Of all the mountains in Ecuador we have visited, to me, Cayambe is the most beautiful and magnificent. On it's north side the area is a designated an Ecological Reserve. The one road through the area winds up through high tropical forest, then into grasslands scattered with odd funky jungle plants, then stops at a view of these equatorial glaciers. We drove up to the end of the road, to some antennae on a hill, then walked further up the valley to view the north face climbing route (this photo is a view of the north face).
We decided not to climb the north route, and go tomorrow to climb the more popular southern route. But, this north side is so special, the place is awe inspiring, and the route looks really exciting. This is one of the spots we are visiting on this trip that I most certainly want to come back to and spend more time. I don't think Cayambe should be an Ecological Reserve. I think the Ecuador government is making a big mistake not making this a National Park.
The next day we drove up the rough rocky road to the refuge at the base of the south face. The wind was blowing hard and cold as we unloaded our gear from the car and set up our beds in the refuge. After a warm snack, we walked up the rocky first section of the route to the head of the glacier. It was blowing so hard it knocked me over once, and the spits of rain covered the rocks with a slippery layer of clear ice.
Back at the refuge, we ate some dinner, talked to another group of climbers there about the route and climbing strategies, then got into bed before sunset. At midnight the whole refuge was up and nosily getting ready to climb... sorting gear, eating breakfast, filling water bottles with hot water. We could hear the wind howling and gusting outside. When we went out, it was much worse than we thought. At the refuge (i.e low elevation) the wind was gusting to 60 mph, and sending missiles of frozen rain into our faces. What was happening up high?

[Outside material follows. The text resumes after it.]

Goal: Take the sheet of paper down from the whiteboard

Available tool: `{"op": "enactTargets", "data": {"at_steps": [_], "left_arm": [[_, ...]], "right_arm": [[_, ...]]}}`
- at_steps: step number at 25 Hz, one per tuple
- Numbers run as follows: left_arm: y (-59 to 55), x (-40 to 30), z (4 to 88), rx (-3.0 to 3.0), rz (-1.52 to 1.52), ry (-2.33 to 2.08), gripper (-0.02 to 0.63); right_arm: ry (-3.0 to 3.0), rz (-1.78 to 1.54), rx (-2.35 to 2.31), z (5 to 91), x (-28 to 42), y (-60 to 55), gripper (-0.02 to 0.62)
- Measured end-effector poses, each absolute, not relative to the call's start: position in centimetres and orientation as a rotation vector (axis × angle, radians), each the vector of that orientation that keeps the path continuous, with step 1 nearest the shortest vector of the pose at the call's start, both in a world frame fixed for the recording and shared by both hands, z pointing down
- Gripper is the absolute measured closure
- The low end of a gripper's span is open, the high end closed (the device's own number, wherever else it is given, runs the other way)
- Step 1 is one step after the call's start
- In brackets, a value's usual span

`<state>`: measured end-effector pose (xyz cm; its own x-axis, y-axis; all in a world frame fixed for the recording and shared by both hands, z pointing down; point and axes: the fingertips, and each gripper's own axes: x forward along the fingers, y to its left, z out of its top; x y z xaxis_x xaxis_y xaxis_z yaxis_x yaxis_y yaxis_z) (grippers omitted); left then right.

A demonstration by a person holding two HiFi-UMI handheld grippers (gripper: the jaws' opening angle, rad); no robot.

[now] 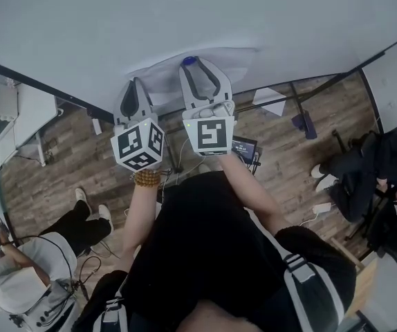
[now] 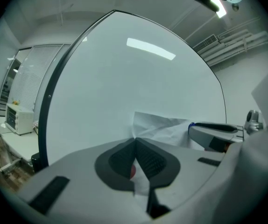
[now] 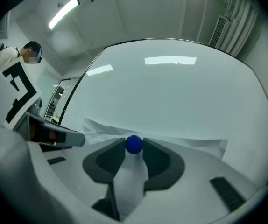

After standing outside for about 15 minutes, discussing, evaluating, arguing, freezing, we decided not to climb. The weather was just too bad. Part of the other climbing group decided to go for it. We got back into our sleeping bags feeling a little embarrassed, a little inadequate, a little pathetic, and wondering if the bad weather would let up, and if the other group would be at the summit after a great climb while we sat eating breakfast down in the refuge.
At about 3:00 am, we were awoken by the loud boots and voices of the other group returning to the refuge. They said that the climb was horrendous. They made it to the head of the glacier, but the wind was so strong, it was blowing people over, and on slick exposed ice, that is not a situation to be in. And it was just getting worse. On the walk back to the refuge the icy rocky trail was so dangerous with the wind, they had to set up rappels. Needless to say, we guiltily felt great that we had made the right decision not to climb.